In the first nine months of the year we generated approximately $58 million of operating cash flow. Our strong cash flow generation and leverage position continues to allow us to invest in growing the business while returning capital to shareholders.
Now I'll turn it back over to Dave for comments on the housing market.
- CEO and Co-Founder
Thanks, Dave. Turning to slide 12, existing home sales have now increased year-over-year for 12 months in a row through September, according to NAR. Based on the strong summer selling season that pushed into September this year, 5.3 million existing home sales for the year, or a 7% increase over last year, is within reach. The graph of the actual existing monthly home sales on the top of slide 12 highlights a steadily improving housing market. If existing home sales continue to improve at a moderate rate of 5% a year with price appreciation of 5% a year, we believe this represents healthy and sustained growth.

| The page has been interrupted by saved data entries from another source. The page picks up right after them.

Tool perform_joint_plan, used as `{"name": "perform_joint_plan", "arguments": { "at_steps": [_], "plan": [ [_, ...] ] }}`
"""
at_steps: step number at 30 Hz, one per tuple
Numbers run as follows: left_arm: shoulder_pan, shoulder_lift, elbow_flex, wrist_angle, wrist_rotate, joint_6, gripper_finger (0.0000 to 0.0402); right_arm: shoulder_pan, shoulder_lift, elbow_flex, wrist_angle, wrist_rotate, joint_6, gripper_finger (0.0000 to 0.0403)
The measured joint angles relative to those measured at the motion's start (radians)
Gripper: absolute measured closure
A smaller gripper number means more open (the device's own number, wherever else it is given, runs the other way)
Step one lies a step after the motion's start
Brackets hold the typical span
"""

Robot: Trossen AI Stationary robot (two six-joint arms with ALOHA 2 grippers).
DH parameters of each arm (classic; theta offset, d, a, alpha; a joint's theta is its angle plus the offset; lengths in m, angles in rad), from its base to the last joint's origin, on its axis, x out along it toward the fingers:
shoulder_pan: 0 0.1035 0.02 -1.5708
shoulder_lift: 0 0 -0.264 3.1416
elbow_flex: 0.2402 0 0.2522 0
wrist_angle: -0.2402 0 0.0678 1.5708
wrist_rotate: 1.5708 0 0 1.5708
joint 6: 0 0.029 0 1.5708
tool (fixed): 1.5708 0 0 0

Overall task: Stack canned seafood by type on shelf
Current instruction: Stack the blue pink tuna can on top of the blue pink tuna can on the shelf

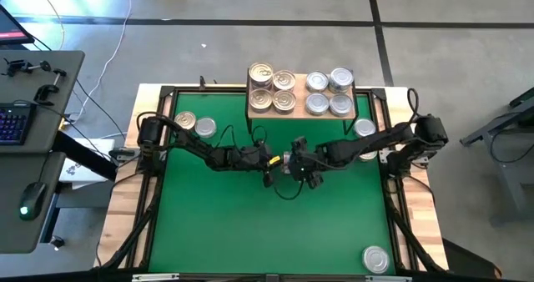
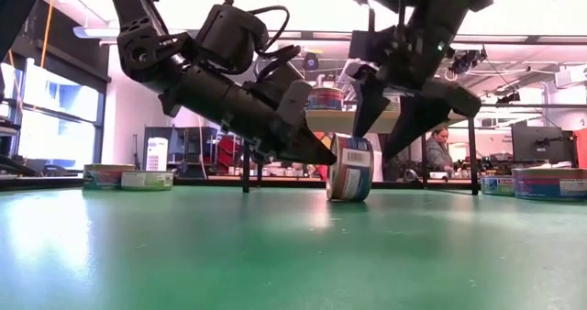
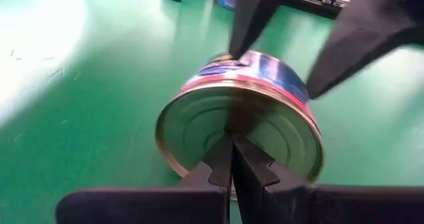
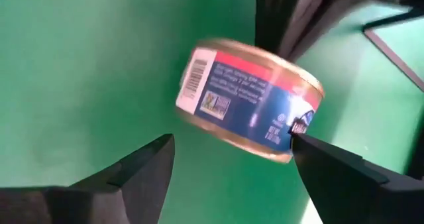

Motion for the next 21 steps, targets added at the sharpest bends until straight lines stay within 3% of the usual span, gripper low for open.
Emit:
{"name": "perform_joint_plan", "arguments": {
  "at_steps": [13, 17, 21],
  "plan": [
    [0.006, 0.000, 0.000, 0.043, -0.003, 0.043, 0.0401, 0.131, 0.001, 0.104, -0.036, -0.019, 0.136, 0.0103],
    [0.007, 0.000, 0.000, 0.053, 0.000, 0.044, 0.0401, 0.118, 0.001, 0.108, -0.041, 0.046, 0.187, 0.0103],
    [0.007, 0.000, 0.000, 0.054, 0.014, 0.058, 0.0402, 0.064, 0.001, 0.096, -0.007, 0.026, 0.161, 0.0103]
  ]
}}
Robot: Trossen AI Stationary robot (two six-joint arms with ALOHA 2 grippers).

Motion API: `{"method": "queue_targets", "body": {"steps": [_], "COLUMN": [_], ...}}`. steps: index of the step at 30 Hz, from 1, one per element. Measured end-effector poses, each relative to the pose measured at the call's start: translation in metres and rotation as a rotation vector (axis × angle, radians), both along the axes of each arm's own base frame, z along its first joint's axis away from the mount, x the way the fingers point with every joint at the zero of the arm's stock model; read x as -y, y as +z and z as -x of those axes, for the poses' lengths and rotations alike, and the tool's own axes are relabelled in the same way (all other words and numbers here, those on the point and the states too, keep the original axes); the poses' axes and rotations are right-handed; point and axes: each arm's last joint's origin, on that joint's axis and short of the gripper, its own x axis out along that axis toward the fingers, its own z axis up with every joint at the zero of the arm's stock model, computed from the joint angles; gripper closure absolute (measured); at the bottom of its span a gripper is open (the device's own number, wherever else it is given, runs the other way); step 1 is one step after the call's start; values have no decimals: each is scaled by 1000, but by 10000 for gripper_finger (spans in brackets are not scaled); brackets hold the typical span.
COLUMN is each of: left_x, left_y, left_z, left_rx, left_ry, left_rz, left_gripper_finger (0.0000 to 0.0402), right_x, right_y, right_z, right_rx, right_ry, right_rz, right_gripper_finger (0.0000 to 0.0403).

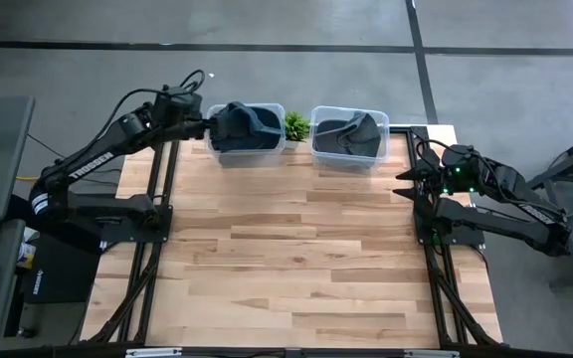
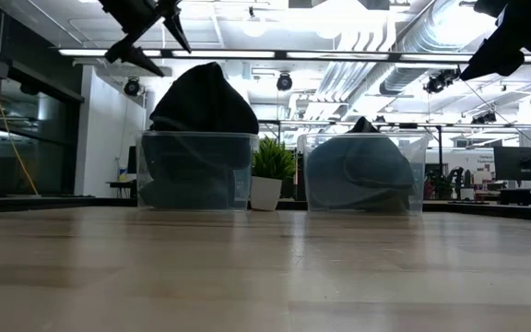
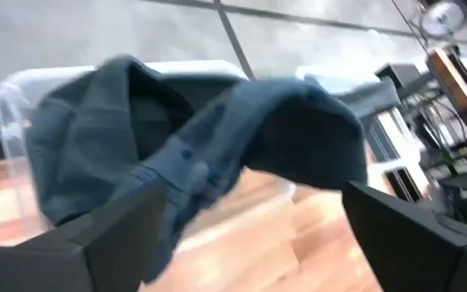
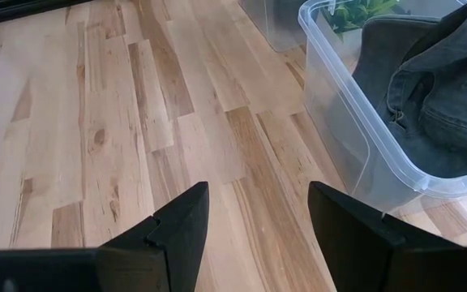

Availability of credit, low interest rates, affordability and even the rent- versus-buy decision all point people toward buying a home. Even with tight inventory, year-over-year existing home sales continues to increase each month, which means there's a strong demand for home ownership.
Lack of inventory and a lower number of first-time buyers as a percent of the market continue to be the largest constraints on the housing market. A large part of the solution to the inventory problem is increased new home construction. The graph of new residential sales on the bottom of the slide highlights that new home sales are below the long-term average.
The 20-year average for new home sales dating back to 1995 is about 800,000 a year, excluding the great recession, when we had new home sales closer to 300,000 a year. The National Association of Home Builders is estimating 534,000 new home sales this year. We are 260,000 below the 20-year average and that doesn't account for the pent-up demand due to the lack of building during the downturn.
It is going to take time for the home builders to reach optimum levels of new home starts, and it may take some time for first-time buyers to feel financially stable enough to jump into the housing market. Increased construction and more first-time buyers getting into the market are likely to be the key catalysts for growth in the housing market for the next few years.
Now I'll turn it back over to Dave Metzger to walk through our financial outlook.
- COO and CFO
On slide 13, I would like to share our outlook for the fourth quarter and the full year 2015. For the fourth quarter of 2015, revenue is estimated to decrease by 4.5% to 5% from fourth quarter 2014. Our Q4 revenue outlook reflects a decrease of $1.2 million in revenue due to the sale of the six brokerage offices in the Caribbean and Central American regions. After adjusting for both sales, revenue would have decreased by an estimated 2% to2.5% over Q4 2014.
Also we estimate FX will negatively impact Q4 revenue by $750,000 to $800,000 and negatively impact Q4 adjusted EBITDA margin by 75 to100 basis points. And we estimate franchise sales and other revenue will decline due to lower estimated international franchise sales revenue and the non-renewal of a partner agreement and we are exploring opportunities to generate revenue through other relationships. Annual dues, continuing franchise fee and broker fee are estimated to be up in Q4 compared to last year.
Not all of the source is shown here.